Technology has long been a tool in the outdoors, but this time it helps athletes with a very specific task. Introducing Climb Assist, a database for outdoor rock climbing information. Most importantly, it offers an easier way to access beta at crags across the country.

A climber named Dustin Tong, along with four others — Brian Uyeno, Jimmy Uvodich, Andrew Sussman, and Kyle Cooley — started the project. They were able to use photogrammetry, the process of obtaining data from photographs, to create three-dimensional models of crags.

Two of the founders had the idea when they were climbing in Washington and couldn’t find a route, even though they had a guidebook on hand. Together, the group has 27 collective years of climbing experience. And they’ve created 3D beta maps for hundreds of climbing areas across Colorado, Utah, Washington, and more.

The Crag Maps

boulder canyon Climb Assist map
3D rock and route detail on a map of Boulder Canyon from Climb Assist

Navigating to the Climb Assist site, you will find a list of crags by state/area and a map layout of the entire beta database. When clicking on a climbing area, it will give you the option to view the data on the 3D model, in a guidebook list format, or on a 2D topo map. Similar to MountainProject.com, each page has a graph showing the difficulty of routes in that area.
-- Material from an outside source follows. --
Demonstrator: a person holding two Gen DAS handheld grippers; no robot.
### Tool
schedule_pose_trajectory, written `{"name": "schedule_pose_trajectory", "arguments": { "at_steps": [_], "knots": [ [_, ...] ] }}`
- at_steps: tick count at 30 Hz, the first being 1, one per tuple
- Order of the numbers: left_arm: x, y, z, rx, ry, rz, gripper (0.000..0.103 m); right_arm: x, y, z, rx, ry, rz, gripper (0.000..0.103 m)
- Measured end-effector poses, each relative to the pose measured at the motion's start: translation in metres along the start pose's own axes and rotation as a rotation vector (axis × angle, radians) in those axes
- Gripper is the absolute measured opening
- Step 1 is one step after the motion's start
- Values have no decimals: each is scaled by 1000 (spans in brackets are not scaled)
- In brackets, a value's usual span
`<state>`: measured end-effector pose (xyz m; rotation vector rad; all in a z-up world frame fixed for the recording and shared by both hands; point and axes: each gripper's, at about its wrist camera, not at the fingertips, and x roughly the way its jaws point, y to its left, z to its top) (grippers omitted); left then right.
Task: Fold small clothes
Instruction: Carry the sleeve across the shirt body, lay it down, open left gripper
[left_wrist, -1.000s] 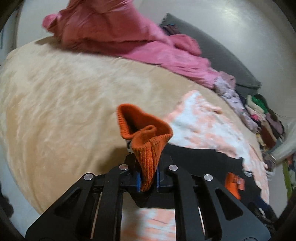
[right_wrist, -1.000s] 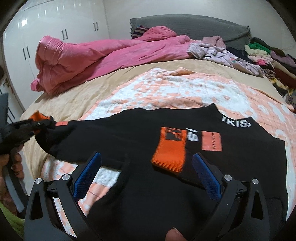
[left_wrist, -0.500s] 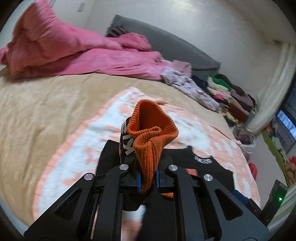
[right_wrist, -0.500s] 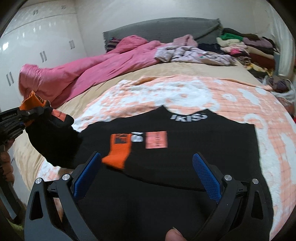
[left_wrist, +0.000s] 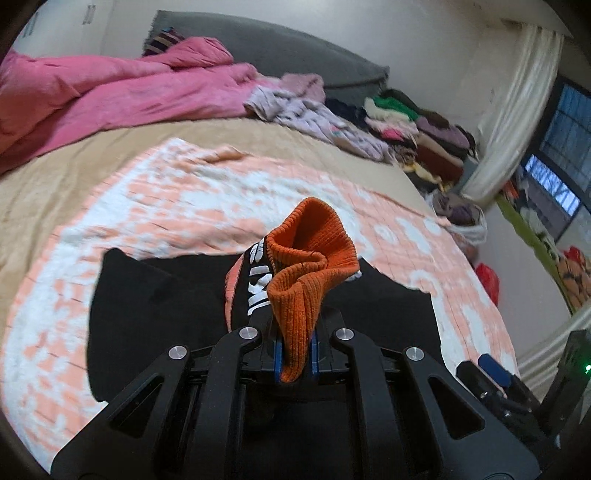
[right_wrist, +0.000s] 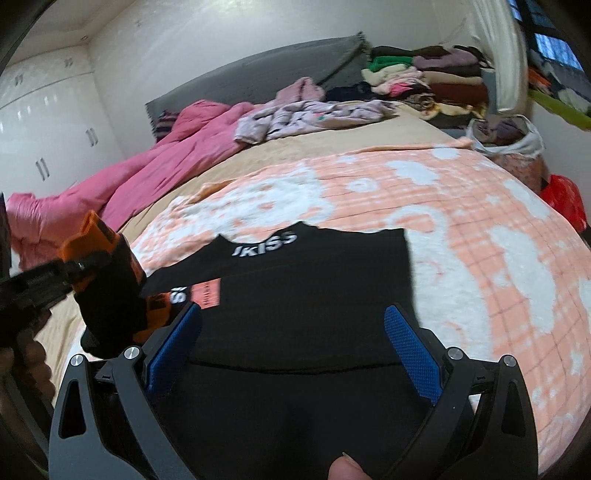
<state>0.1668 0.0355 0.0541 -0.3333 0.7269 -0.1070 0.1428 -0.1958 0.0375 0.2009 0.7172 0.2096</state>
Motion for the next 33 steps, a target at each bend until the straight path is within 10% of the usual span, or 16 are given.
{"name": "schedule_pose_trajectory", "arguments": {
  "at_steps": [16,21,28,33],
  "knots": [
    [49,-28,-26,68,125,-44,5,6,-29,-3,64,13,-23,98],
    [53,-32,-33,90,170,-117,39,8,-29,-4,64,18,-26,98],
    [29,-27,-29,75,135,-161,53,16,-26,-7,51,39,-14,98],
    [17,-3,-19,66,80,-53,56,31,-6,-11,17,83,30,98]
  ]
}}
“The climbing community has all the collective knowledge for route finding,” wrote the founders. “But it’s scattered across multiple sources” — like guidebooks, online forums, and more. Climb Assist will hopefully centralize all that info and provide more helpful maps.
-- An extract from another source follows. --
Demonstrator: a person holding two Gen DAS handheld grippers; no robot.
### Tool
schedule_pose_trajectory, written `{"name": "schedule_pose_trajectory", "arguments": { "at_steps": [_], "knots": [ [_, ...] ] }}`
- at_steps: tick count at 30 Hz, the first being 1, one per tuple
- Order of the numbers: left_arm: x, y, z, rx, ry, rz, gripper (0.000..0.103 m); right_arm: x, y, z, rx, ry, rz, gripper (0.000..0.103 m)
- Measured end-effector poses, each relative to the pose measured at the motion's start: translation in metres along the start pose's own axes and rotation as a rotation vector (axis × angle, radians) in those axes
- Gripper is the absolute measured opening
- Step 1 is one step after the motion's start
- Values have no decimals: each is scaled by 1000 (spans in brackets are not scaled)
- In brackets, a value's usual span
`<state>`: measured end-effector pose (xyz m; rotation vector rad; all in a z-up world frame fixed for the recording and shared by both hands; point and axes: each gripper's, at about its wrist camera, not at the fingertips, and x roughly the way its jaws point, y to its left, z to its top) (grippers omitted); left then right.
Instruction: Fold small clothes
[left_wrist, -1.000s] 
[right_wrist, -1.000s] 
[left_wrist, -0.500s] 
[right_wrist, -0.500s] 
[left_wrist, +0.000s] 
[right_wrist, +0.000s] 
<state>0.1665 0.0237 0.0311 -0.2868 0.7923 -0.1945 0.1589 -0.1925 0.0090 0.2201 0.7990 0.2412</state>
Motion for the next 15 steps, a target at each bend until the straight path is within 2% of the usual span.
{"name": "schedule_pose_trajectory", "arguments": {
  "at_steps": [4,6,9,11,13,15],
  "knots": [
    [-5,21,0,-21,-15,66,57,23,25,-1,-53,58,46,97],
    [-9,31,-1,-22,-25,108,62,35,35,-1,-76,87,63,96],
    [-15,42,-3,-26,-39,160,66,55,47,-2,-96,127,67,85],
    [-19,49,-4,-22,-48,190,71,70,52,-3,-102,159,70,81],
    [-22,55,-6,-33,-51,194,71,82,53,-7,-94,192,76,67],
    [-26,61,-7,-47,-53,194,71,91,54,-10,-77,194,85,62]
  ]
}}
You can also search the site for climbs by location or by the style of climbing. But the best feature of the site is definitely the unique level of detail in the crag maps.

So far, Climb Assist offers beta on over 700 bouldering, sport, and trad climbs. “Climb Assist will allow everyone to learn what they need to climb, without ever stepping foot at the crag,” reads the site. The founders are still working on amping up the site, including offering an app and subscription services, but what’s there is a pretty cool start.